§ **The task**: For the word "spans", return each line of the data in which it occurs.

§ **Recorded data**:

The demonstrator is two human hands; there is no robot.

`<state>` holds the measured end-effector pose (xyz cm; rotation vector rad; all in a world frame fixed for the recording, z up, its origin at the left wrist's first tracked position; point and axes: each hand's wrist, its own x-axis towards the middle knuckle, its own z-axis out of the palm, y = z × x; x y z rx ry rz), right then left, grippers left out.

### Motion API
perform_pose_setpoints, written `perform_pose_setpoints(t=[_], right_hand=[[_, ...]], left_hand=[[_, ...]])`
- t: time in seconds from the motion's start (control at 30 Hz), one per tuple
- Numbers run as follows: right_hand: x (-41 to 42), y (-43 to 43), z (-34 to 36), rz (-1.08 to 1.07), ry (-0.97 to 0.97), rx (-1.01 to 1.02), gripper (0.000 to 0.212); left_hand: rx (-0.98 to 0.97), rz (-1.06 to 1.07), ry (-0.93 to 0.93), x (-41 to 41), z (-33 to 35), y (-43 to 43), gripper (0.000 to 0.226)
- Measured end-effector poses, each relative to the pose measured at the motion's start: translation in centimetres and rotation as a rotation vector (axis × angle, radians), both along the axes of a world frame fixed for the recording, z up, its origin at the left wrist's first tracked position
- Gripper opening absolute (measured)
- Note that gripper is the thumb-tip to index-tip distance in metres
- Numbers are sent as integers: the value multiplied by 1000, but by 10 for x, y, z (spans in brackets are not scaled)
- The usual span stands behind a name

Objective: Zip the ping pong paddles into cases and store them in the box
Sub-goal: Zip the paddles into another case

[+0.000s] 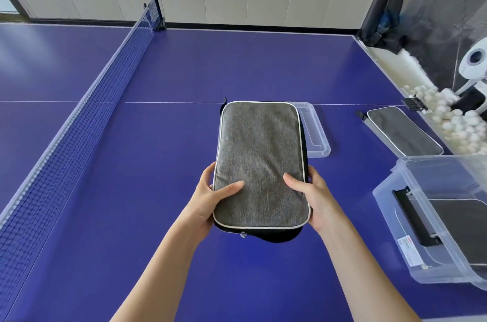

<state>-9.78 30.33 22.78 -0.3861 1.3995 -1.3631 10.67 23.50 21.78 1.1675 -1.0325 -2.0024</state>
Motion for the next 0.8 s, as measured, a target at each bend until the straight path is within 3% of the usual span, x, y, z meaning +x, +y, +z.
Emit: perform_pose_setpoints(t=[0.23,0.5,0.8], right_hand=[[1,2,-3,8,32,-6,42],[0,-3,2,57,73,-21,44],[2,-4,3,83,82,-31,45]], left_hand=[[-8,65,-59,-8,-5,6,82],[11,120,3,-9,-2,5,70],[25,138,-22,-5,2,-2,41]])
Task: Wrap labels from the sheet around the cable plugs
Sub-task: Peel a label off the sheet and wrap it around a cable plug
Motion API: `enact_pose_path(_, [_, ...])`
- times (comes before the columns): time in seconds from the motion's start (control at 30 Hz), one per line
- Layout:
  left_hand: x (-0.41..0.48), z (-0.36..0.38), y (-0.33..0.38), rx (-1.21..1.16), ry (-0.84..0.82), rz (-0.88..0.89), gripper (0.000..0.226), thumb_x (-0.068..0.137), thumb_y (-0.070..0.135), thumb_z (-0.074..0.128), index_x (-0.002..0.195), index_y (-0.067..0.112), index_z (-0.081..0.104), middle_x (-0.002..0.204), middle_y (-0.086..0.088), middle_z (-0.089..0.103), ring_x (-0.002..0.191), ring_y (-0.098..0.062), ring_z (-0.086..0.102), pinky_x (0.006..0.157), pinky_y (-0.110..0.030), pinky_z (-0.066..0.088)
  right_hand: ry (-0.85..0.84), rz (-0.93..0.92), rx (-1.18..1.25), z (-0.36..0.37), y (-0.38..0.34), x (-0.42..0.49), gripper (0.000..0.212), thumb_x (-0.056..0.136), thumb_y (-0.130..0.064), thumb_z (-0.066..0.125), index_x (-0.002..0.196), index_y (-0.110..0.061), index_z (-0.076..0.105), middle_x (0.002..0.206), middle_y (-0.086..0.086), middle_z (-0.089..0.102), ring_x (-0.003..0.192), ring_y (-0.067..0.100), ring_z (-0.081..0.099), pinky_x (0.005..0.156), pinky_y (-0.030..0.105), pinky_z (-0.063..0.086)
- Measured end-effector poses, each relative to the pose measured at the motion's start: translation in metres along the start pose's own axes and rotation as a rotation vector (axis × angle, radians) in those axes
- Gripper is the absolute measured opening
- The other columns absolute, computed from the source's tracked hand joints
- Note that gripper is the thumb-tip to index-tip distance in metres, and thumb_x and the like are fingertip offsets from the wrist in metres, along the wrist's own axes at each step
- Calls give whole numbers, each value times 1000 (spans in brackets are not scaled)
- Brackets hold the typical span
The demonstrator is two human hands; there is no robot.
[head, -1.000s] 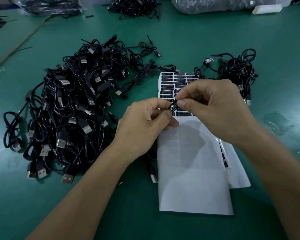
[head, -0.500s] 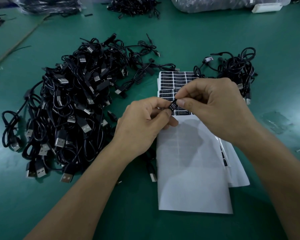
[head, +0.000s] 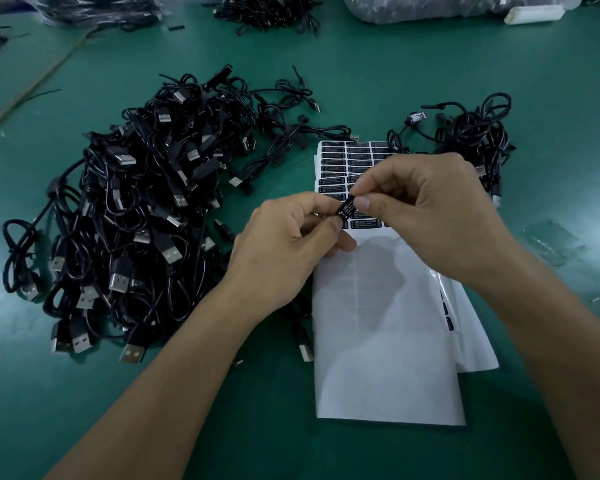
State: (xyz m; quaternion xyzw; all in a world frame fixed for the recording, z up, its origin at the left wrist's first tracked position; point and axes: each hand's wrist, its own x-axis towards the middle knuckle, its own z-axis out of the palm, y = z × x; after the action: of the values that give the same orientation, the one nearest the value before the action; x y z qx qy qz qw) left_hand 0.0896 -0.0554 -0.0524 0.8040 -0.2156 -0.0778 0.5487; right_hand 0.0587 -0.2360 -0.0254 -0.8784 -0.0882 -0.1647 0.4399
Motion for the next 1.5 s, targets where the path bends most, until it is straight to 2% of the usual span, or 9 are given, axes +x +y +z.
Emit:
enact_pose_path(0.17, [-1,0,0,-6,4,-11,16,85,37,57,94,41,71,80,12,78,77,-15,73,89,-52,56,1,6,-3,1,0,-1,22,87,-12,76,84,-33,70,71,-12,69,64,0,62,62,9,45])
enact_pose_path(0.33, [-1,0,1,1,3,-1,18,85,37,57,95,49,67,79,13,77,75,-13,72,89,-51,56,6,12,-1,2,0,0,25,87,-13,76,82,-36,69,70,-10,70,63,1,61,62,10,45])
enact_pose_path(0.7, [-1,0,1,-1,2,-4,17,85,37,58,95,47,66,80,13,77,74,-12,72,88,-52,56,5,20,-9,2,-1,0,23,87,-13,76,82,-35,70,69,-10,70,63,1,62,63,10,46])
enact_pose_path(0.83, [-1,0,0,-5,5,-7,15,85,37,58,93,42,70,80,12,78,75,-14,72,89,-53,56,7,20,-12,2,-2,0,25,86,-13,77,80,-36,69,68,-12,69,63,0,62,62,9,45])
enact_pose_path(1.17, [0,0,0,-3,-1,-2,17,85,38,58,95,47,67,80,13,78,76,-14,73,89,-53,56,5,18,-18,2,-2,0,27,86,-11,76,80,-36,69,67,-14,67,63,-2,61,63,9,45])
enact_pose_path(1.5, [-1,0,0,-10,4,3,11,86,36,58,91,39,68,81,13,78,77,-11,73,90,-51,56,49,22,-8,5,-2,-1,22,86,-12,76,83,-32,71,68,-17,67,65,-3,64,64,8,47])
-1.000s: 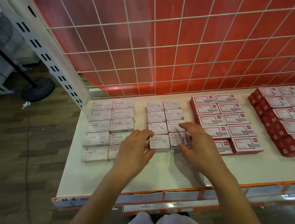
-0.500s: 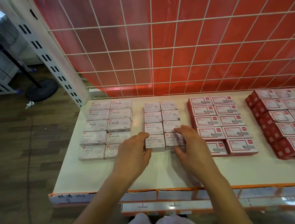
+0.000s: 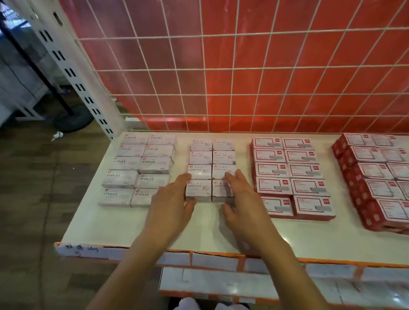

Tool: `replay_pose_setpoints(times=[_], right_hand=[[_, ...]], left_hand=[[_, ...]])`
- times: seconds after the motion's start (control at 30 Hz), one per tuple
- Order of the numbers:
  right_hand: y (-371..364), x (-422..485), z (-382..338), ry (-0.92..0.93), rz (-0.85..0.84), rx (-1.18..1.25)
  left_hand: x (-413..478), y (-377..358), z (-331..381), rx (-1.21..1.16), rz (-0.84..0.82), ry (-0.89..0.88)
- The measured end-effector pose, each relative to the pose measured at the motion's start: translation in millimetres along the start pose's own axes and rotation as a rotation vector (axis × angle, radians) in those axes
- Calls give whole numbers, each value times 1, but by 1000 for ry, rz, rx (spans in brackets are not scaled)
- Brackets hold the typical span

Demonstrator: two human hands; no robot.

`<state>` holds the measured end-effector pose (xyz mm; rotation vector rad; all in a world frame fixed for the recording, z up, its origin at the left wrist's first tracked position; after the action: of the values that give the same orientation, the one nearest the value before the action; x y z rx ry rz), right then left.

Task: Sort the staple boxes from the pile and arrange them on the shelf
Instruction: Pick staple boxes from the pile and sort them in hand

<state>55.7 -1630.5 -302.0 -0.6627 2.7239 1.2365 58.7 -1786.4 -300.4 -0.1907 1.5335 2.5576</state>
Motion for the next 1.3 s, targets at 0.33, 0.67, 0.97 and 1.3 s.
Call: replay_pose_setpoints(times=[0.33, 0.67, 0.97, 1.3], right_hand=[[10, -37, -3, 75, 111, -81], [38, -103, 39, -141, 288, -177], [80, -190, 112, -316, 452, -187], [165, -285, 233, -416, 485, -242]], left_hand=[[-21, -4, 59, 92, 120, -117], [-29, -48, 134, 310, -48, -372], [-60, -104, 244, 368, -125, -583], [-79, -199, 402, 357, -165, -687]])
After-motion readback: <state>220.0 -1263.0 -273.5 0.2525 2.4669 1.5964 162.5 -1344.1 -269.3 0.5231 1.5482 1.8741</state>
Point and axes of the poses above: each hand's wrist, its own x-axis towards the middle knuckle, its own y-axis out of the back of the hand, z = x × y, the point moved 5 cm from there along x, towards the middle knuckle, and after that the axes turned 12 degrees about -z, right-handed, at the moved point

§ **Response for this exercise**:
- Numbers are sent as integers: the value multiplied by 1000, but by 10 for x, y, z (spans in brackets are not scaled)
- Calls give whole numbers, each value times 1000 (spans in brackets are not scaled)
- Calls give whole numbers, each value times 1, but by 1000 for ry, rz, rx (spans in brackets are not scaled)

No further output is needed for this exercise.